ECLI:NL:OGEAA:2018:358
Gerecht in Eerste Aanleg van Aruba
- Eerste aanleg - enkelvoudig
- Rechtspraak.nl
Vonnis inzake incasso van een geldleningsovereenkomst tussen ISLAND FINANCE N.V. en gedaagde
In deze zaak, die voor het Gerecht in Eerste Aanleg van Aruba werd behandeld, vorderde de naamloze vennootschap ISLAND FINANCE N.V. betaling van een bedrag van Afl. 6.262,47 van de gedaagde, die in persoon procedeerde. De vordering was gebaseerd op een overeenkomst van geldlening die op 23 september 2008 was gesloten. Gedaagde had een som geld geleend en was verplicht deze met rente terug te betalen. Eiseres stelde dat gedaagde in gebreke was gebleven en had haar in gebreke gesteld via een brief op 12 mei 2017. Gedaagde deed een betalingsvoorstel, maar voldeed niet aan de betalingsverplichtingen die voortvloeiden uit de overeenkomst.

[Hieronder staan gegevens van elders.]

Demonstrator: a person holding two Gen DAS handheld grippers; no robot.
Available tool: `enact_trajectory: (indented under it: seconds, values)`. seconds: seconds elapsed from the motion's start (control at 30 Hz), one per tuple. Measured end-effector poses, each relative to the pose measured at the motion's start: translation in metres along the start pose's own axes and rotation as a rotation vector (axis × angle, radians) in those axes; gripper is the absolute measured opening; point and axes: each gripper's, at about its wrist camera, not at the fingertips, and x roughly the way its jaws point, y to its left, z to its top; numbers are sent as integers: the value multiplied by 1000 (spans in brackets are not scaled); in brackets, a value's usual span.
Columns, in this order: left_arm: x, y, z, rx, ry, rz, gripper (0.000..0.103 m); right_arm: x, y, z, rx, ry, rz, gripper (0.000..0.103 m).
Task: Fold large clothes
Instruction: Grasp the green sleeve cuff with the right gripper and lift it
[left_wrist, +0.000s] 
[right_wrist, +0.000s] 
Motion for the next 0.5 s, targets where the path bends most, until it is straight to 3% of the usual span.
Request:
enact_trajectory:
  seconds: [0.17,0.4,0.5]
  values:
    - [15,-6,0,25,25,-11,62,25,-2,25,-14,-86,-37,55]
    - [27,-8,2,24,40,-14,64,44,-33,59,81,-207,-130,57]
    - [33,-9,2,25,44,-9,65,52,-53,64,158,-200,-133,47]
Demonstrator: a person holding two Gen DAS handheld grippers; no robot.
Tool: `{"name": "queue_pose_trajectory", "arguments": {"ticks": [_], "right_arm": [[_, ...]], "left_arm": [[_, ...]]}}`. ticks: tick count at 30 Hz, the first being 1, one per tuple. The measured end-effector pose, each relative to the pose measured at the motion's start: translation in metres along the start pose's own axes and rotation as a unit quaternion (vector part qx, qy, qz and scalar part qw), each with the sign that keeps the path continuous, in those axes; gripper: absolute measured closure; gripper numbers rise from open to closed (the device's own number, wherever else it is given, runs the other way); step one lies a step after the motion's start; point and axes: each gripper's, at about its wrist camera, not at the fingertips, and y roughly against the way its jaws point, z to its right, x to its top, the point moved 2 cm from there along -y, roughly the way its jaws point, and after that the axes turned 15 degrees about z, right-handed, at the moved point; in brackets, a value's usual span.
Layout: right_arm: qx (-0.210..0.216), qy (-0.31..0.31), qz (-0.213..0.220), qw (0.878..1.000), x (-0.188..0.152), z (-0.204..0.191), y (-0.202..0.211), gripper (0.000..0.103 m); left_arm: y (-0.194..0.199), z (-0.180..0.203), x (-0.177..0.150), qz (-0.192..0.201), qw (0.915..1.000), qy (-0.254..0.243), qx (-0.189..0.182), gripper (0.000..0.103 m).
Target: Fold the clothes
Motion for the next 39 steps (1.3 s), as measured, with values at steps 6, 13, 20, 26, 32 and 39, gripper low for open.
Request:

De procedure omvatte verschillende schriftelijke stukken, waaronder een verzoekschrift en conclusies van antwoord, repliek en dupliek. De rechter moest beoordelen of gedaagde gehouden was om naast de hoofdsom ook de contractuele rente en bijkomende kosten te betalen. Gedaagde voerde aan dat er in 2015 een afspraak was gemaakt dat zij geen rente en extra kosten verschuldigd was, maar deze stelling werd door eiseres gemotiveerd weersproken.
De rechter oordeelde dat gedaagde tekort was geschoten in de nakoming van haar verplichtingen en dat de vordering van eiseres terecht was. De rechter wees de vordering toe, inclusief de wettelijke rente vanaf 7 oktober 2013 en de buitengerechtelijke incassokosten. Gedaagde werd ook veroordeeld in de proceskosten. Het vonnis werd uitgesproken op 13 juni 2018 door mr. Y.M. Vanwersch.